Archive for June, 2011

A Flash of Blue

Friday, June 17th, 2011

During June and July, eggs of the Five-lined Skink (Plestiodon fasciatus) hatch, producing tiny black and white striped offspring with metallic blue tails. These small lizards are often common in yards, on logs in the forest, and on the sides of trees. When approached, they rapidly disappear into leaf litter or under a log. What we often see is just a blur of blue.

Juvenile Five-lined Skink

Juvenile Five-lined Skink

The black and white stripes fade as the skinks get older, and just after they reach sexual maturity, their tails fade to match the brown body coloration. Why are the juveniles so brightly colored in the first place, and why do they lose this coloration?

Adult female Five-lined Skink

Adult female Five-lined Skink

If you watch a young skink for a while, it will go in and out of leaf liter looking for small insects.
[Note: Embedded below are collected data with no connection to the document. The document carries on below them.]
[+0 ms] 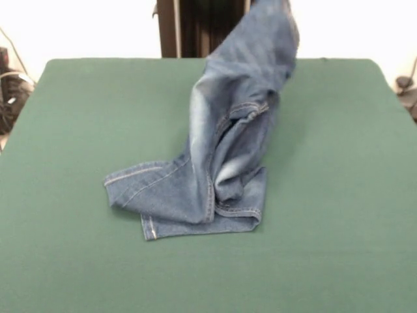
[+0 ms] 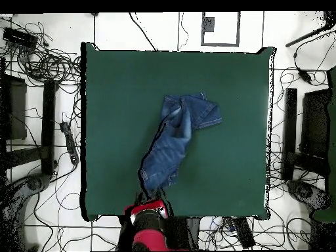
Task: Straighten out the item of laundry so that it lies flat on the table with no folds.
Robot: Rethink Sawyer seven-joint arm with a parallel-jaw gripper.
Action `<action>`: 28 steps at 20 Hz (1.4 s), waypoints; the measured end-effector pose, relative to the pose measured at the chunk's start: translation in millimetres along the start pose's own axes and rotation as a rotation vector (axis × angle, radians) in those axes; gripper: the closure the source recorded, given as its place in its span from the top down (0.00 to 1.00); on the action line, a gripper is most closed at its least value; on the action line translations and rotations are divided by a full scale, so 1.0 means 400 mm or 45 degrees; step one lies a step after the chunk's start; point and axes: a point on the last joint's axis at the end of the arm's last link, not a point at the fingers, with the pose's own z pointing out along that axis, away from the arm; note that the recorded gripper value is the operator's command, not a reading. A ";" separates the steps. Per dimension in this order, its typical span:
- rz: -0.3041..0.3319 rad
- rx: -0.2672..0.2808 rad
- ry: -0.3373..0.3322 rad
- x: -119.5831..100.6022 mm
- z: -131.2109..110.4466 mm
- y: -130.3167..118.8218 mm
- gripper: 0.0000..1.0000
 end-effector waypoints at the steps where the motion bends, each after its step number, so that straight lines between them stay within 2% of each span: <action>1: -0.017 0.003 -0.006 0.005 -0.001 0.000 1.00; 6: -0.055 0.030 -0.015 0.028 -0.009 -0.020 1.00; 12: -0.081 0.105 -0.055 0.034 -0.029 -0.091 1.00; 15: -0.093 0.121 -0.074 0.043 -0.029 -0.119 1.00; 18: -0.081 0.134 -0.103 0.049 -0.024 -0.179 1.00; 20: -0.043 0.131 -0.087 0.053 -0.020 -0.206 1.00; 22: 0.015 0.112 -0.021 0.057 -0.009 -0.236 1.00; 24: 0.028 0.099 0.018 0.058 -0.003 -0.243 1.00; 26: 0.063 0.071 0.108 0.056 0.011 -0.261 1.00; 28: 0.086 0.062 0.144 0.053 0.020 -0.275 1.00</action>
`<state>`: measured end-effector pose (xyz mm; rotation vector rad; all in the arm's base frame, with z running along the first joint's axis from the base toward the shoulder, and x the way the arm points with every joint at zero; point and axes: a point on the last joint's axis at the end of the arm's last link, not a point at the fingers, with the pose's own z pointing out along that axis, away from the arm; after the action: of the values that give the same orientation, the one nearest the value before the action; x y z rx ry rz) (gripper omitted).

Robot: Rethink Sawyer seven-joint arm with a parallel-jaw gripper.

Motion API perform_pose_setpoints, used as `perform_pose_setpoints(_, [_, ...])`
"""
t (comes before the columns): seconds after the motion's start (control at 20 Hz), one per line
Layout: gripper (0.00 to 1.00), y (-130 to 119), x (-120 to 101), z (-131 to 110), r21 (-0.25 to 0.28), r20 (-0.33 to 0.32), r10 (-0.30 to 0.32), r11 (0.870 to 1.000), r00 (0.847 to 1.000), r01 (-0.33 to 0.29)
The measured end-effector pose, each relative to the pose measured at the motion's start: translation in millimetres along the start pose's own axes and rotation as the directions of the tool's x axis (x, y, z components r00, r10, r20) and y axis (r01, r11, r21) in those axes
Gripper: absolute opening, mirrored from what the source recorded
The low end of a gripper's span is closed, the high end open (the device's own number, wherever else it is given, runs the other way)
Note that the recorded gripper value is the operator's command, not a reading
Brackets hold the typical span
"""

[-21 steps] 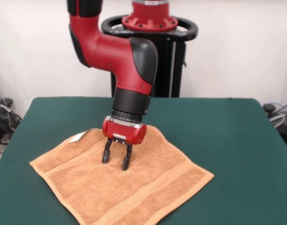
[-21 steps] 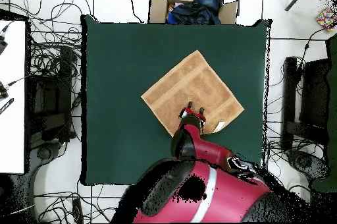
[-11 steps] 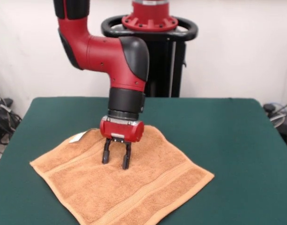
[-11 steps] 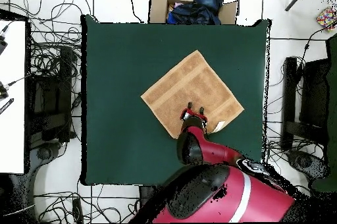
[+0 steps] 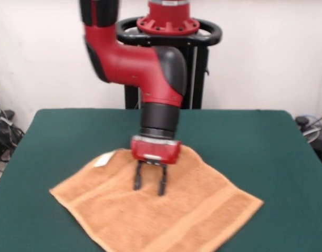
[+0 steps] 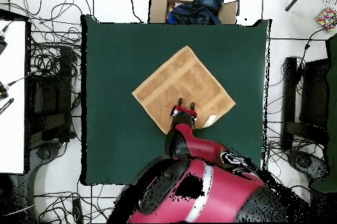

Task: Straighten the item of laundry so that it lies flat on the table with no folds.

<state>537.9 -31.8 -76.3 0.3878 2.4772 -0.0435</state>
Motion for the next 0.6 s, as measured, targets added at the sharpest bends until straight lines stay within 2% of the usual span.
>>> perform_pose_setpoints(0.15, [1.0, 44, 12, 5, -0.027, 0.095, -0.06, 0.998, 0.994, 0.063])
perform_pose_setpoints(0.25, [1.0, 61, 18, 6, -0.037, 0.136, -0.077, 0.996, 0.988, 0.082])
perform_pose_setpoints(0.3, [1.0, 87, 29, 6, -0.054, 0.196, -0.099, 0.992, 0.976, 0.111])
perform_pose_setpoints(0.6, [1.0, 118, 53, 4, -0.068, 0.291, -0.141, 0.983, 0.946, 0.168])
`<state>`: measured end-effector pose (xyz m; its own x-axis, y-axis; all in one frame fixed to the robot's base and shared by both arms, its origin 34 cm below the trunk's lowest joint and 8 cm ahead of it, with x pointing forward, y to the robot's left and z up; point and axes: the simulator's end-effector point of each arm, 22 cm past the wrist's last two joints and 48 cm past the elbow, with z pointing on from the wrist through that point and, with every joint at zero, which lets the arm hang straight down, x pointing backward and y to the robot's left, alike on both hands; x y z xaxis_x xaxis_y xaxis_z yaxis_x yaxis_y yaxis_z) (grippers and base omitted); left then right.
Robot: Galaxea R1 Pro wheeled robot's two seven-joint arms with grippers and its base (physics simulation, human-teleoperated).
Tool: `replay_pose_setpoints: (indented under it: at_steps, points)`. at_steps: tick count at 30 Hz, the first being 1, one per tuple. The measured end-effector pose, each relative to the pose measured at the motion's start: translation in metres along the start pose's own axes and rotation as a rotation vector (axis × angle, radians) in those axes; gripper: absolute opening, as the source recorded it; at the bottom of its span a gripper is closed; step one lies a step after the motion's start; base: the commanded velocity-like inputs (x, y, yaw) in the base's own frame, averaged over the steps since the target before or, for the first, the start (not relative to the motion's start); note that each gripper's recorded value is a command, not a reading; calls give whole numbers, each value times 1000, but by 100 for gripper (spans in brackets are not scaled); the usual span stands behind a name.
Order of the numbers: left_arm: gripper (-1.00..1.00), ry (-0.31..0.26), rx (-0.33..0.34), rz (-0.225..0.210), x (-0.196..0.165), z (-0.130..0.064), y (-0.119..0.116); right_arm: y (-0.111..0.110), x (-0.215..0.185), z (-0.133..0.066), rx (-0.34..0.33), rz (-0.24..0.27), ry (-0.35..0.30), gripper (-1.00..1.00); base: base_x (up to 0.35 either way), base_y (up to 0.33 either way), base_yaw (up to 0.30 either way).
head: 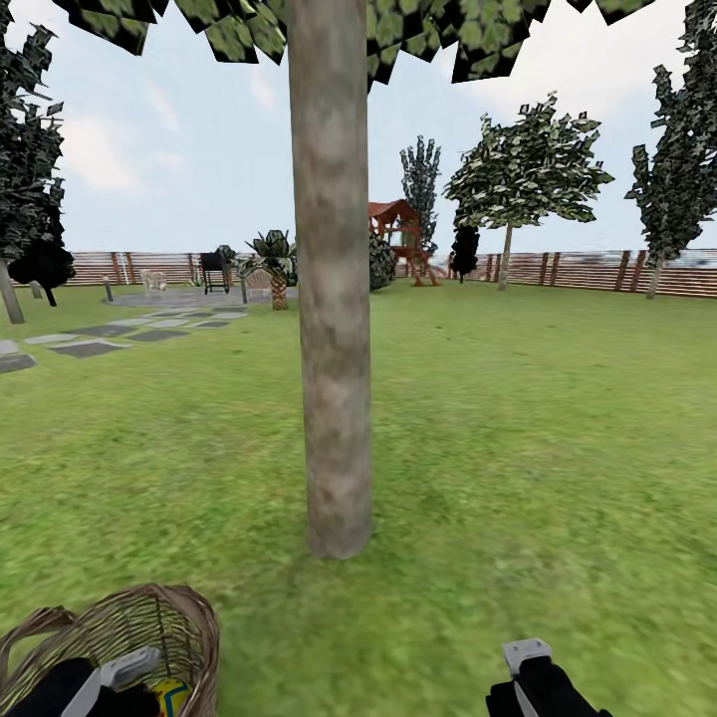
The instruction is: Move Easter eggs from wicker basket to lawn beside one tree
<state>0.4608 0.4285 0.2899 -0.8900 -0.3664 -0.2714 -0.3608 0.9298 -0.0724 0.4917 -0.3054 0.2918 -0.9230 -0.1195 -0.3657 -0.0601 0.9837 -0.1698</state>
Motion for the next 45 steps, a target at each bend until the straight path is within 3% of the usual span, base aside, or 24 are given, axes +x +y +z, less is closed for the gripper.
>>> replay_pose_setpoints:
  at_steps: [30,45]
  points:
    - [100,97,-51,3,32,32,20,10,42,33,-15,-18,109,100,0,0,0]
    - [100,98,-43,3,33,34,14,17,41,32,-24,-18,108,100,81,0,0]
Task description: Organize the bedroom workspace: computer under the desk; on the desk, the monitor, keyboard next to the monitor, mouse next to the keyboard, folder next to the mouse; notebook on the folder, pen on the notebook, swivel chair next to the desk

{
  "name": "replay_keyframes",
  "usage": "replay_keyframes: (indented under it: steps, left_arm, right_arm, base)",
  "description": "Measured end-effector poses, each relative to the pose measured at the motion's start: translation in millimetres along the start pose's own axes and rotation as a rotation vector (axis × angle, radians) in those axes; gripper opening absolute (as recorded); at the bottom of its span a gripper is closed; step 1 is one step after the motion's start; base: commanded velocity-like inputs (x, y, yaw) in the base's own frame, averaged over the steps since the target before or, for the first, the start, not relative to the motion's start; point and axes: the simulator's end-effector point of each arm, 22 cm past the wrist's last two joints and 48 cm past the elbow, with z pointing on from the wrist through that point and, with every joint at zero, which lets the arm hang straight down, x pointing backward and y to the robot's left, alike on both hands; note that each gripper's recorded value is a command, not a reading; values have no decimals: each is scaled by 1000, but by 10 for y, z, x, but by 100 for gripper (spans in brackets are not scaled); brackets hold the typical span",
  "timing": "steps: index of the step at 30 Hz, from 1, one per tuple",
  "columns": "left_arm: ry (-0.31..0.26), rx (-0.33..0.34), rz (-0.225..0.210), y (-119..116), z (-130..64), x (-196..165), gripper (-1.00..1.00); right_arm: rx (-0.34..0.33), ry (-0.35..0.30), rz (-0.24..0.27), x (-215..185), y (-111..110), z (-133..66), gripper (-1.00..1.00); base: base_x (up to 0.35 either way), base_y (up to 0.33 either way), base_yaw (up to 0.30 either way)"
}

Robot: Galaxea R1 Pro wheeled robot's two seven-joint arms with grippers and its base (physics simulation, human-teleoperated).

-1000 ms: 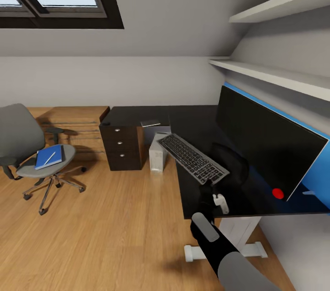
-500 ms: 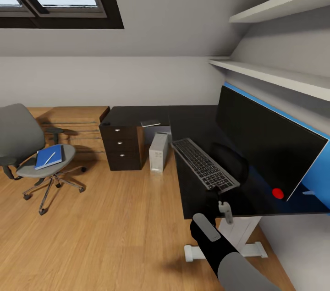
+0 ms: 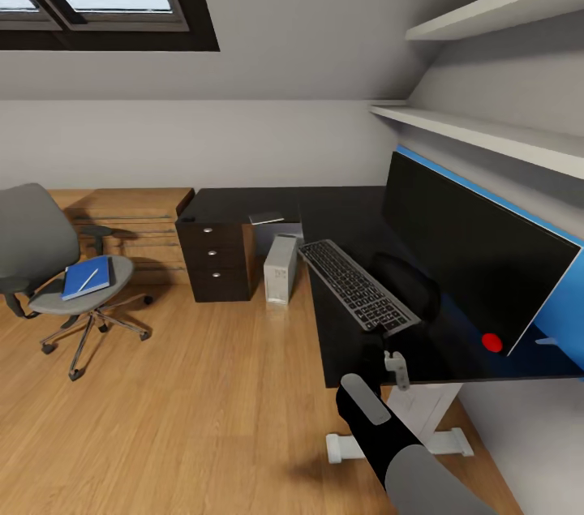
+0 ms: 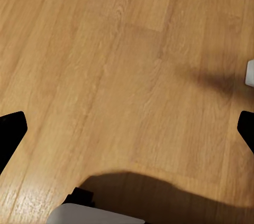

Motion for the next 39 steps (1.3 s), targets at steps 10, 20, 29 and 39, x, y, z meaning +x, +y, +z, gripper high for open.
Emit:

When its body goes into the leaf litter, it will move the tail back and forth on the leaf litter. If a bird or other predator has been watching the lizard, the blue tail signals that the skink knows a predator is near and that it likely can escape if attacked. If the bird attacks anyway, it may get the tail but the lizard will escape and grow a new tail. Losing a tail doesn’t cost a young skink very much in terms of energy. So this is the answer to the first question. The bright coloration distracts a predator away form the body of the skink to the tail, which can be re-grown if lost.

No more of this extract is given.